What is expected →
Below are the records; locate each line with the word "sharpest" and copy it.

Given data →
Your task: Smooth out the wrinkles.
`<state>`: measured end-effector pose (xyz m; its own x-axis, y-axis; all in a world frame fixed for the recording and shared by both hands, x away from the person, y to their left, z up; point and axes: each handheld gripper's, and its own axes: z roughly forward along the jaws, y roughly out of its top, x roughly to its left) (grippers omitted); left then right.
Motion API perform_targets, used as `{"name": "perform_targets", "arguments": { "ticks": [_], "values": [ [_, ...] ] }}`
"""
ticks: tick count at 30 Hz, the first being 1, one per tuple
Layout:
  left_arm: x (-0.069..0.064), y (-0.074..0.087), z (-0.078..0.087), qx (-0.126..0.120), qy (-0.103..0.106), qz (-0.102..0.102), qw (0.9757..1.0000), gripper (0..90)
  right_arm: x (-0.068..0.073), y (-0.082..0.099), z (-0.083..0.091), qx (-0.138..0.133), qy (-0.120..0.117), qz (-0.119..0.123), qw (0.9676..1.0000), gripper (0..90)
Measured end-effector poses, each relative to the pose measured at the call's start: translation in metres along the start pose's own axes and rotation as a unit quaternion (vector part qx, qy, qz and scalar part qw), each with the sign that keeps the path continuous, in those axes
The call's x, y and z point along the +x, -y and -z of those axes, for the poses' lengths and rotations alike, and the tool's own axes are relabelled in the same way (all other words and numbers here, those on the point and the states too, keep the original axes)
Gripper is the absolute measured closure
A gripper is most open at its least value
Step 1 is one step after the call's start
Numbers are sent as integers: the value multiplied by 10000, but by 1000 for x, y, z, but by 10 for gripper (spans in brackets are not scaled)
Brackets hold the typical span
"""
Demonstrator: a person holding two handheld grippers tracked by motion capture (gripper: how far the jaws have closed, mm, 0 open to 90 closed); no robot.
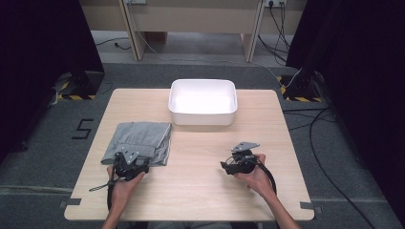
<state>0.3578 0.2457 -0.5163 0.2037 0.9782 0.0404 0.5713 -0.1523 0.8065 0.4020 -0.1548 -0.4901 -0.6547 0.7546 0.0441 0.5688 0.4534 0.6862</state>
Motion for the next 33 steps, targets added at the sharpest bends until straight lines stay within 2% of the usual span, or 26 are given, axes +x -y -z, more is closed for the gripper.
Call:
{"name": "perform_targets", "arguments": {
  "ticks": [9, 14, 18, 20, 26, 30, 33],
  "values": [
    [-4, 11, 15, 13, 121, -10, 9999, 360, 0, 2, -1, 52, -7, -32, 10000, 361],
    [-12, 20, 28, 10, 151, -71, 9999, 359, 0, 2, -2, 67, -25, 10, 10000, 361],
    [-14, 21, 31, -37, 176, 1, 9998, 339, 0, 2, -3, 53, -5, -6, 10000, 361],
    [-15, 20, 36, -98, 259, 98, 9996, 309, -1, 2, -2, 26, 9, -19, 10000, 361],
    [-19, 25, 52, -172, 572, 189, 9980, 263, -7, -2, 4, -165, 116, -157, 9997, 360],
    [-21, 31, 63, -129, 683, 148, 9975, 257, -13, -7, 8, -312, 240, -189, 9990, 358],
    [-20, 37, 67, -68, 711, 152, 9973, 255, -20, -15, 13, -490, 282, -354, 9978, 356]
  ]
}}
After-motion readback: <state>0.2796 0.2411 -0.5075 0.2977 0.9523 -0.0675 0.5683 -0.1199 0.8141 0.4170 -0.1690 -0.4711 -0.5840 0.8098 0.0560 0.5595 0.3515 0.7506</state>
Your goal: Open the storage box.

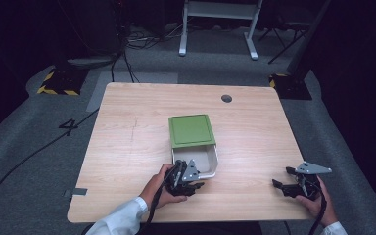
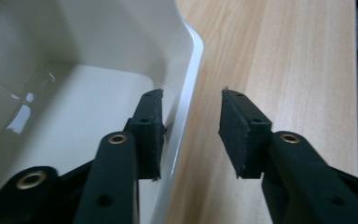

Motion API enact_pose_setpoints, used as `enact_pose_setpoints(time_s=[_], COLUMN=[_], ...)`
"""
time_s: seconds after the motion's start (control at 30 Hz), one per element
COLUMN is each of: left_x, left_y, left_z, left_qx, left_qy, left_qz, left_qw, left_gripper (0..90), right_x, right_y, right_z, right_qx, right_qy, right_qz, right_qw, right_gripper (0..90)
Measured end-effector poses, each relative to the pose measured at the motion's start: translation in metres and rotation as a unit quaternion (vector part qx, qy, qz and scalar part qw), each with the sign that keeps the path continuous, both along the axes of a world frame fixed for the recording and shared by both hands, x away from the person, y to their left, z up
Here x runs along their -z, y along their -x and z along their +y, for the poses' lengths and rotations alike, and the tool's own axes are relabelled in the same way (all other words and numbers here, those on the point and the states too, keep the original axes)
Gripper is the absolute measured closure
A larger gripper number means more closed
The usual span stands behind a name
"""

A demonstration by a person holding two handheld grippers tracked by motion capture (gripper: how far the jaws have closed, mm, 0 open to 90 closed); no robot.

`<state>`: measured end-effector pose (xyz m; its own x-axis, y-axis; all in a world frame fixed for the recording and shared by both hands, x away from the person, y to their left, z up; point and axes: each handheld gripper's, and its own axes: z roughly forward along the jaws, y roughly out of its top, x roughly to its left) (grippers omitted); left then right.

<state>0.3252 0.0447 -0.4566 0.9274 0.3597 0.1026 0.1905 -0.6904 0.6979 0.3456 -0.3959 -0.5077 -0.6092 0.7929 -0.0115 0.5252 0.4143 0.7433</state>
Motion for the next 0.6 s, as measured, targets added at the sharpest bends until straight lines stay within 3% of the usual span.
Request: enact_pose_setpoints(time_s=[0.3, 0.6], left_x=[-0.001, -0.002], left_y=[0.023, 0.03], left_z=[-0.003, -0.004], left_qx=[0.026, 0.034], left_qy=[-0.009, -0.011], left_qz=[0.008, 0.011], left_qw=[0.9996, 0.9993], left_gripper=[62.8, 61.8], right_x=[0.0, 0.0], right_y=[0.0, 0.0], right_z=[0.0, 0.0], right_qx=[0.0, 0.0], right_qy=[0.0, 0.0], right_qz=[0.0, 0.0], right_qw=[1.0, 1.0], right_gripper=[15.5, 15.5])
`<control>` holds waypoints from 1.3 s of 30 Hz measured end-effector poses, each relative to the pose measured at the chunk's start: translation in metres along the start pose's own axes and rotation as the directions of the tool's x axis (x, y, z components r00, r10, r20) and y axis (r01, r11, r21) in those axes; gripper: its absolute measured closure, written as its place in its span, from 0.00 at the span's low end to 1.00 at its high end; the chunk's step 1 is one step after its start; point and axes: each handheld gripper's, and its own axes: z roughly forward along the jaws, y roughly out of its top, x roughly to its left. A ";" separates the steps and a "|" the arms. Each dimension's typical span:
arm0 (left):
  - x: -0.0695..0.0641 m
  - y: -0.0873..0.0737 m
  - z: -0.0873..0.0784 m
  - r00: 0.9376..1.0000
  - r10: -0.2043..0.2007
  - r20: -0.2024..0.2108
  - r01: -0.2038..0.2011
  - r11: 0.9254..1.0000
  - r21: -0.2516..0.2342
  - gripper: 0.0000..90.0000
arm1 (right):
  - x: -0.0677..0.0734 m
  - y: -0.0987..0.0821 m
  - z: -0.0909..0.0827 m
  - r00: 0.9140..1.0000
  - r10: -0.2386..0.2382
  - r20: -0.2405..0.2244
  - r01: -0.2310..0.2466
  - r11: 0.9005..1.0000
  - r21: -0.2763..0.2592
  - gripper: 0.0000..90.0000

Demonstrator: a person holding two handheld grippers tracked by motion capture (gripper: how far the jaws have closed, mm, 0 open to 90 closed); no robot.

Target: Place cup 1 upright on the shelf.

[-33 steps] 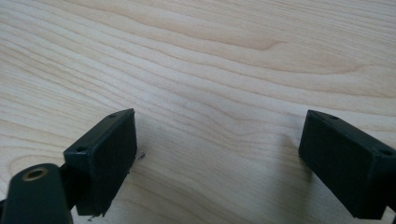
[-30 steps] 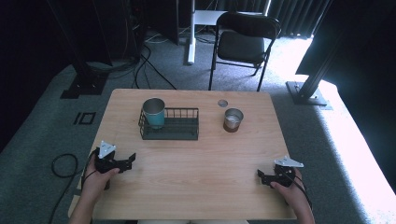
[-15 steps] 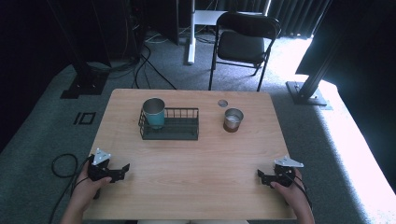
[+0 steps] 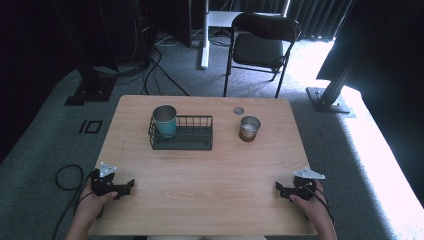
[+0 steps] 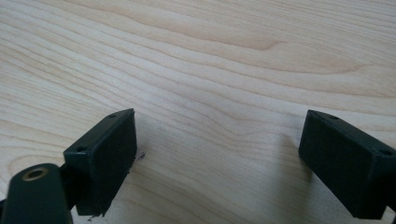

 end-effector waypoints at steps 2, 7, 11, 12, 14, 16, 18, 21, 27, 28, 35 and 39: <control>0.001 -0.001 -0.001 1.000 0.001 -0.002 -0.001 1.000 0.008 0.02 | 0.000 0.000 0.000 1.000 0.000 0.000 0.000 1.000 0.000 0.12; 0.000 0.000 0.000 1.000 0.000 -0.003 0.000 1.000 0.007 0.02 | 0.000 0.000 0.000 1.000 0.000 0.000 0.000 1.000 0.000 0.12; -0.001 -0.001 0.000 1.000 -0.008 -0.008 0.008 1.000 0.005 0.02 | 0.000 0.000 0.000 1.000 0.000 0.000 0.000 1.000 -0.001 0.12; -0.002 -0.001 0.000 1.000 -0.014 -0.014 0.014 1.000 0.005 0.02 | 0.000 0.000 0.000 1.000 -0.001 0.000 0.001 1.000 -0.001 0.12; -0.004 -0.002 -0.001 0.999 -0.035 -0.036 0.035 0.999 0.005 0.02 | 0.000 0.000 0.000 1.000 0.000 0.000 0.000 1.000 0.000 0.12; -0.006 -0.001 -0.001 0.997 -0.051 -0.049 0.051 0.999 0.005 0.02 | 0.000 0.000 0.000 1.000 0.000 0.000 0.000 1.000 0.000 0.12; -0.007 0.000 0.000 0.996 -0.060 -0.060 0.061 0.998 0.005 0.02 | 0.000 0.000 0.000 1.000 0.001 0.000 -0.001 1.000 0.000 0.12; -0.007 0.001 0.001 0.997 -0.059 -0.057 0.060 0.998 0.004 0.02 | 0.000 0.000 0.000 1.000 0.002 0.000 -0.002 1.000 0.000 0.12; -0.007 0.001 0.001 0.997 -0.059 -0.057 0.060 0.998 0.003 0.02 | 0.000 0.000 0.000 1.000 0.001 0.000 -0.001 1.000 0.001 0.12; -0.007 0.001 0.001 0.997 -0.059 -0.057 0.059 0.998 0.003 0.02 | 0.000 0.000 0.000 1.000 0.001 0.000 -0.001 1.000 0.001 0.12; -0.007 0.001 0.001 0.997 -0.060 -0.057 0.060 0.998 0.003 0.02 | 0.001 -0.001 -0.001 1.000 -0.002 -0.003 0.002 1.000 0.002 0.13; -0.007 0.001 0.001 0.997 -0.060 -0.057 0.060 0.998 0.003 0.02 | 0.001 -0.001 -0.001 1.000 -0.002 -0.004 0.002 1.000 0.002 0.13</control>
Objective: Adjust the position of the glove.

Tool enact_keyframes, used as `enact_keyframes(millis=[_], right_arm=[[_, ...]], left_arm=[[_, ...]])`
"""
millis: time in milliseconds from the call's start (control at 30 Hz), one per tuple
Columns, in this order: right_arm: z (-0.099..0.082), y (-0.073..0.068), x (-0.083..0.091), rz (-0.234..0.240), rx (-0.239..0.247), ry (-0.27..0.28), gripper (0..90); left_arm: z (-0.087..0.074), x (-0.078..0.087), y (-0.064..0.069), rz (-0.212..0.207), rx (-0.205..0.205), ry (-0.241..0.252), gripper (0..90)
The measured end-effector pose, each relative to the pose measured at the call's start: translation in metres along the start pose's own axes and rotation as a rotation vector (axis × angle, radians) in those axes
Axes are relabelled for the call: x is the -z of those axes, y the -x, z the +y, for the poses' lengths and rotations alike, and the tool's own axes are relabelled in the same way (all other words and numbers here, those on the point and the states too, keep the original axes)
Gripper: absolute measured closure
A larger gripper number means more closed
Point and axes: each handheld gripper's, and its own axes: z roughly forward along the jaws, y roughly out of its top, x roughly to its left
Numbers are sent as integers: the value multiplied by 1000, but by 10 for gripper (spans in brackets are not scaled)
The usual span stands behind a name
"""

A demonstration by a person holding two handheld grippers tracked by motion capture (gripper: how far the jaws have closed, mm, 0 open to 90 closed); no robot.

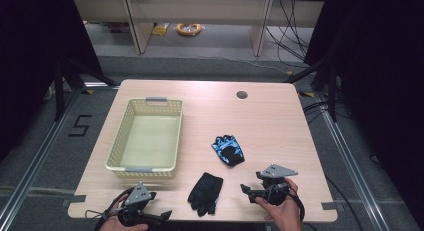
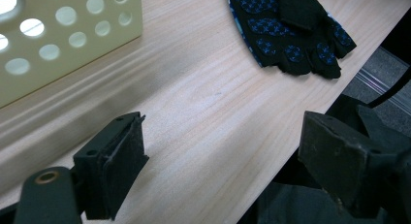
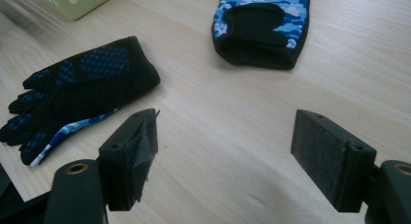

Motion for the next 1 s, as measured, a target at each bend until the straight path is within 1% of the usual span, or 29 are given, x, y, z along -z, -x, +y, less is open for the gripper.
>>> enact_keyframes(millis=[67, 100, 167, 200, 233, 267, 367, 400, 433, 500, 533, 600, 633, 667, 700, 733, 767, 800, 833, 867, 900, 933, 967, 1000], right_arm=[[0, 0, 0, 2, 2, -2, 259], [0, 0, 0, 2, 6, -2, 267], [0, 0, 0, 3, 8, 0, 273], [0, 0, 0, 5, 16, 3, 276], [0, 0, 0, 2, 17, 4, 285], [0, -2, 0, -17, 13, 16, 292], [0, -2, 0, -16, 14, 10, 293], [0, -2, 0, -15, 14, 10, 297], [0, -2, 0, -8, 17, 2, 303], [1, -3, 0, -3, 18, 3, 311], [1, -3, 0, -2, 35, 6, 314], [1, -3, 0, -2, 39, 8, 320], [2, -4, -1, 3, 36, 8, 320], [2, -4, -1, 3, 36, 8, 320], [2, -4, 0, 0, 36, 9, 324], [3, -6, 0, 8, 36, 11, 330], [4, -6, 0, 4, 47, 13, 331], [4, -8, -1, 8, 36, 5, 336], [4, -8, -1, 8, 36, 5, 336], [5, -8, -2, 10, 41, 14, 341], [7, -11, -3, 19, 38, 6, 346], [7, -11, -3, 19, 38, 6, 346], [10, -12, -6, 32, 61, 8, 357], [11, -13, -6, 35, 77, 7, 364]], left_arm=[[0, 0, 0, -3, -1, -3, 162], [0, -1, 2, 0, 13, 17, 162], [0, -1, 1, 0, 12, 12, 162], [0, 0, 0, 1, 0, -1, 162], [0, 0, 0, 1, 0, -1, 162], [0, 0, 0, 2, -2, -1, 162], [0, -1, 1, 2, 5, 8, 162], [0, 0, 0, 8, -13, -8, 162], [-1, -1, 1, 8, 4, -10, 162], [-1, -1, 1, 7, 4, -10, 162], [0, -1, 0, 7, 0, -12, 162], [0, -1, 0, 5, -8, -11, 162], [0, -2, 0, 15, -21, -13, 162], [0, -2, 0, 15, -21, -13, 162], [0, -2, 2, 2, -5, -4, 162], [0, -3, 2, 3, -6, -2, 162], [0, -3, 2, 3, -6, -2, 163], [0, -4, 3, 0, -7, 3, 163], [0, -4, 3, 0, -7, 3, 163], [0, -4, 3, 8, 0, -11, 163], [1, -4, 3, 5, -19, -14, 163], [1, -5, 3, 6, -16, -15, 163], [2, -6, 6, -12, -14, 2, 167], [2, -6, 6, -12, -14, 2, 172]])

Response to this exercise →
Motion for the next 33 steps, targets added at the sharpest bends until straight lines stay within 2% of the usual span, or 26 are given, axes +x -y -z, more is closed for the gripper.
Motion for the next 0.6 s, as measured, targets added at the sharpest bends until straight lines stay within 3% of the usual span.

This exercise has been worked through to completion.